Menace de guerre en Ukraine : ne nous laissons pas embrigader !

Y aura-t-il la guerre en plein cœur de l’Europe avant la fin de la semaine ? C’est ce qu’affirment les autorités américaines qui ont appelé leurs ressortissants à quitter l’Ukraine. De son côté, Poutine déclare que les dizaines de milliers de soldats russes mobilisés ne font que participer à un entrainement. 

Depuis des semaines, dans un vaste jeu de poker menteur, Biden, Macron et Scholz multiplient les rencontres médiatisées avec Poutine, tout en le présentant comme un dictateur, agresseur et va-t-en-guerre. Dictateur, Poutine l’est sans conteste, contre son opposition et contre les classes populaires de toute la Russie. En revanche, jusqu’à présent, il n’est pas l’agresseur. 

En 1991, les bureaucrates de Moscou, Kiev et Minsk ont fait éclater l’Union soviétique, sans consulter ses peuples. Mais les États-Unis n’ont pas pour autant dissous l’Otan, l’alliance militaire qu’ils avaient construite pour isoler celle-ci. Bien au contraire, profitant de l’affaiblissement de la Russie sous Eltsine, ils y ont intégré les trois États baltes, la Pologne, la Roumanie, la Hongrie, etc. Ils ont pris pied en Géorgie et en Asie centrale. Les bases américaines ceinturent aujourd’hui la Russie, et Poutine veut empêcher l’Ukraine de rejoindre l’Otan. 

Si Biden et Macron fustigent Poutine parce qu’il déploie des troupes aux portes de l’Ukraine, ils ne trouvent rien à redire lorsque le même Poutine a envoyé début janvier 3 000 parachutistes russes pour aider le dictateur du Kazakhstan à mater la révolte ouvrière. Au Kazakhstan, il s’agissait de réprimer des ouvriers qui protestaient contre la vie chère. L’enjeu était de sauver les profits de Total, Chevron, ArcelorMittal et autres trusts occidentaux qui exploitent les ressources et les travailleurs de ce pays ex-soviétique. Pour réprimer les révoltes, Poutine, Biden et puissances européennes sont complices !
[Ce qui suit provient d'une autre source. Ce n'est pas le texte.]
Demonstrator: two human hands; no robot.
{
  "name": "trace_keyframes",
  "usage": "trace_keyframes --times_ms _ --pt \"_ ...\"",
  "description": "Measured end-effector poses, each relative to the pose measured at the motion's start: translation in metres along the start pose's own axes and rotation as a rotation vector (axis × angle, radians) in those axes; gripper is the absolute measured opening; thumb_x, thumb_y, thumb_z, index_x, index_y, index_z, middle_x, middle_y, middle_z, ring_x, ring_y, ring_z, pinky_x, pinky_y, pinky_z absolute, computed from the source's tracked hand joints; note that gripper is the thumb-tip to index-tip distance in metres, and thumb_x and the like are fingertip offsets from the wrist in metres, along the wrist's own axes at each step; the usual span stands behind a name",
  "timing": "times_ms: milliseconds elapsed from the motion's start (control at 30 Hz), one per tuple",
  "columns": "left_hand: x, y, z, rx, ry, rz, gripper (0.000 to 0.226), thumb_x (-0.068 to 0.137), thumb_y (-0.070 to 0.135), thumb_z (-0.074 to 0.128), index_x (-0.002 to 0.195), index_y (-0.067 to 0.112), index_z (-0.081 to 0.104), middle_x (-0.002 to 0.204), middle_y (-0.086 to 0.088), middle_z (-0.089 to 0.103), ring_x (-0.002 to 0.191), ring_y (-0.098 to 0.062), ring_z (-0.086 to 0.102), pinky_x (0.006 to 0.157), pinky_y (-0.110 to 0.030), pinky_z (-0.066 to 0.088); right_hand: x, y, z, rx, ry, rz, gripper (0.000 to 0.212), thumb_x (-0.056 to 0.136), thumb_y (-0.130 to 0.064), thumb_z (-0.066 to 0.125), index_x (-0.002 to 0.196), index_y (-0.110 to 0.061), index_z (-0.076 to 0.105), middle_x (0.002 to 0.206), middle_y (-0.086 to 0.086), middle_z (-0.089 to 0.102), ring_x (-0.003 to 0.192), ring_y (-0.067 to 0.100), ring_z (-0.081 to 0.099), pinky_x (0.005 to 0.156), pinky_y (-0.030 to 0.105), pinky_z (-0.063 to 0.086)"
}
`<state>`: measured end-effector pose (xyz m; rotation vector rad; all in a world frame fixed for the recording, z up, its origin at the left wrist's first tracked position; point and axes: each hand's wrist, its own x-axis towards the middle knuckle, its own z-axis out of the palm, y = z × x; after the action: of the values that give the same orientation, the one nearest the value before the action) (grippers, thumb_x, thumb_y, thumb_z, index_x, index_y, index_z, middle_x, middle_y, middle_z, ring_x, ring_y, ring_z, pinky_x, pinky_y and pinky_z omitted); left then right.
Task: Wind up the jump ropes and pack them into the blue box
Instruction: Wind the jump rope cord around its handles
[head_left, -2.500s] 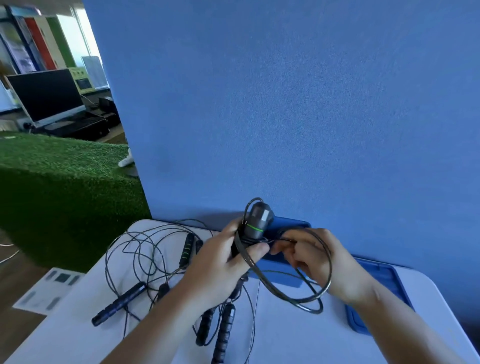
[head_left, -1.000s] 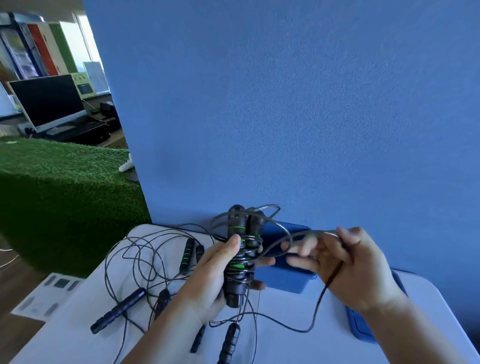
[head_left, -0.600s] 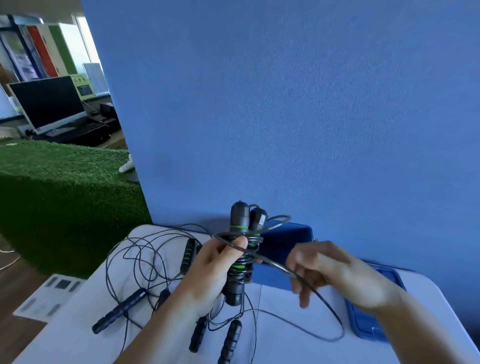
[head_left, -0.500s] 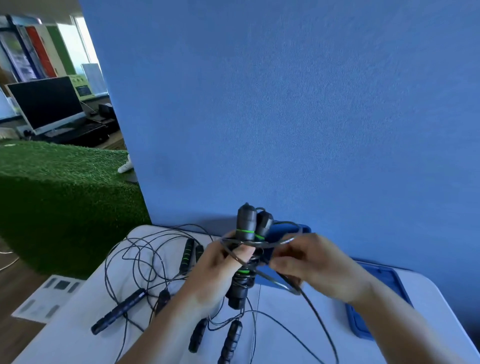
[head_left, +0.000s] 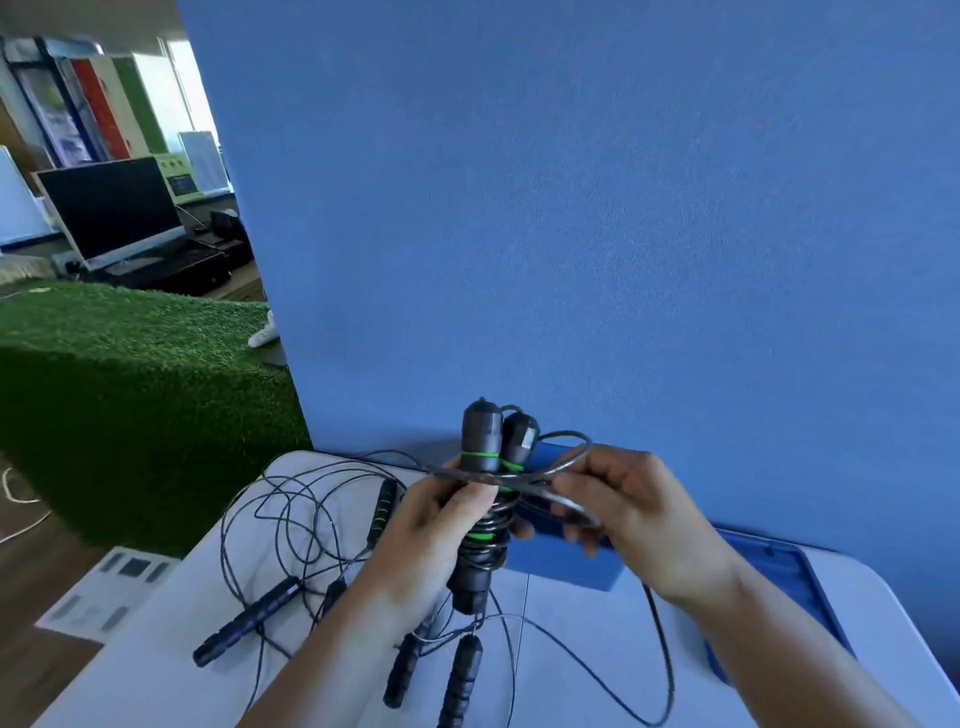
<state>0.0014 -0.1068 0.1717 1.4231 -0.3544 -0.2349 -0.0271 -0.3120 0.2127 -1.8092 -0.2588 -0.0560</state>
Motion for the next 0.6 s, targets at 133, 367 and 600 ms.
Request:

C’est pourquoi les travailleurs n’ont pas à partager l’hystérie guerrière des dirigeants américains plus ou moins suivis par les Européens. Les uns et les autres se moquent du sort des Ukrainiens comme de tous les peuples qu’ils oppriment eux-mêmes partout dans le monde.

Ils se prétendent les champions de la liberté, mais ils empêchent des femmes et des hommes de circuler librement pour fuir la guerre ou la misère. Ils ont reconstitué un rideau de fer en installant des barbelés qui provoquent la mort de nombreux migrants entre la Biélorussie et la Pologne.

Ils prônent la paix et la démocratie mais ils entretiennent une multitude de guerres régionales meurtrières et arment des dictateurs.

En Europe de l’Est, comme en Afrique ou en Asie, les grandes puissances interviennent pour défendre les intérêts de leurs capitalistes respectifs, en lutte pour se partager les marchés et accéder aux matières premières. Dans une économie en crise, cette concurrence est de plus en plus acharnée, et les dirigeants impérialistes se préparent à transformer la guerre économique en guerre tout court.

Leurs budgets militaires ne cessent d’augmenter. Quand ce n’est pas la Russie, c’est la Chine qu’ils présentent comme une menace. Ce sont pourtant des navires de guerre et des sous-marins américains, australiens et même français qui patrouillent en mer de Chine, pas des navires chinois au large de la Californie !

Face à la Russie, un dérapage n’est pas exclu et ce sera la population ukrainienne qui en payera le plus grand prix. Même si le statu quo perdure, le sursis ne durera pas tant le monde capitaliste est une poudrière. Les manœuvres des impérialistes concernant l’Ukraine ont servi à déployer leur propagande de guerre pour mettre au pas leur propre population et la conditionner à servir de chair à canon. 

Avant les deux guerres mondiales, une série de conflits avaient également été l’occasion pour les grandes puissances de préparer les peuples à la guerre. Tous ceux qui n’ont que « les intérêts de l’Europe » à la bouche participent à cette mise en condition.Il faut refuser de marcher car cette guerre n’est pas celle des travailleurs. C’est celle de leurs exploiteurs, qui rivalisent pour accaparer la plus grande part de profit. Seule la classe des travailleurs sera capable d’empêcher la guerre.